Davies-Bouldin Index

Two characteristics are desired in a cluster: the variance of the data points assigned to it have low variance; the distance to other clusters is big. I'll call the first intra-cluster index and the second inter-cluster index.

Intra-Cluster Index

The intra-cluster index is essentially a measure of the variance of the data assigned to a cluster. The lower this value is the better score we have.As such, the intra-cluster index of cluster $i$ is given by

$$S_i = \frac{1}{T_i} \sum_{j=1}^{T_i} \left \| X_j - A_i \right \|_p$$

where $T_i$ is the number of data points assigned to cluster $i$, $X_j$ are the data points assigned to cluster $i$, $A_i$ is the centroid of the cluster $i$, and $p$ is the type of norm used.

Inter-Cluster Index

The inter-cluster index is a measure of how scattered are the clusters relative to each other. This is index is always measured between two clusters. The value of this index $M_{ij}$ between cluter $i$ and $j$ is:

$$M_{ij} = \left \| A_i - A_j \right \|_p$$

where $A_i$ and $A_j$ are the centroids of the $i$ and $j$ clusters, respectevely, and p is the type of norm being used.

Total index

The final index is a combination of both inter- and intra-cluster scores, for all clusters.

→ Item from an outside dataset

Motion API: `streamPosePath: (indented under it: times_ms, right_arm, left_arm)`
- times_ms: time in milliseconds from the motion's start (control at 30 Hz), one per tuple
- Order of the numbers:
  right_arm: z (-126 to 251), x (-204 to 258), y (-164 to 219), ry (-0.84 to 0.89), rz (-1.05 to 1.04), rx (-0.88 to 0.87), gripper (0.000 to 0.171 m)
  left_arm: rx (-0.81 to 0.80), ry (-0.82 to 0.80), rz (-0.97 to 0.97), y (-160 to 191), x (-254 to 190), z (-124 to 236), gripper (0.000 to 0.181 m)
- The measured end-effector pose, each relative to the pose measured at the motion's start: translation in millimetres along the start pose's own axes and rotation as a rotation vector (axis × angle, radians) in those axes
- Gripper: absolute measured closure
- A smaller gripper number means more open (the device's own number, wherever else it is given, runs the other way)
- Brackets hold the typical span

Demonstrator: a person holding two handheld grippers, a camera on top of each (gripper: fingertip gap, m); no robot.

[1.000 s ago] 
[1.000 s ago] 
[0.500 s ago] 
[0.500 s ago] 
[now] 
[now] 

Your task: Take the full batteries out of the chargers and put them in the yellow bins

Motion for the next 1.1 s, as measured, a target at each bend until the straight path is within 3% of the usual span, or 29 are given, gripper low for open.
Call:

The total score between any two clusters is:

$$R_{ij}=\frac{S_i + S_j}{M_{ij}}$$

The lower both intra-cluster scores are and the higher the inter-cluster score is, the smaller the total score will be. A low total score between two clusters represents two good clusters.

However, we still have to combine the scores from all the clusters. We do this by computing $R_{ij}$ between all clusters and selecting the highest for each. It's a pessimistic approach, since we're selecting the worse score associated with each cluster. As such, the worst score for each cluster $i$ is:

$$\max_{j:i \neq j} R_{ij}$$

The final David-Bouldin score is just the average of the worst case scenario scores:

$$DB=\frac{1}{K} \sum_{i=1}^{K} D_i$$

where $K$ is the total number of clusters. The lower DB is, the better evaluated are the clusters.


In [ ]: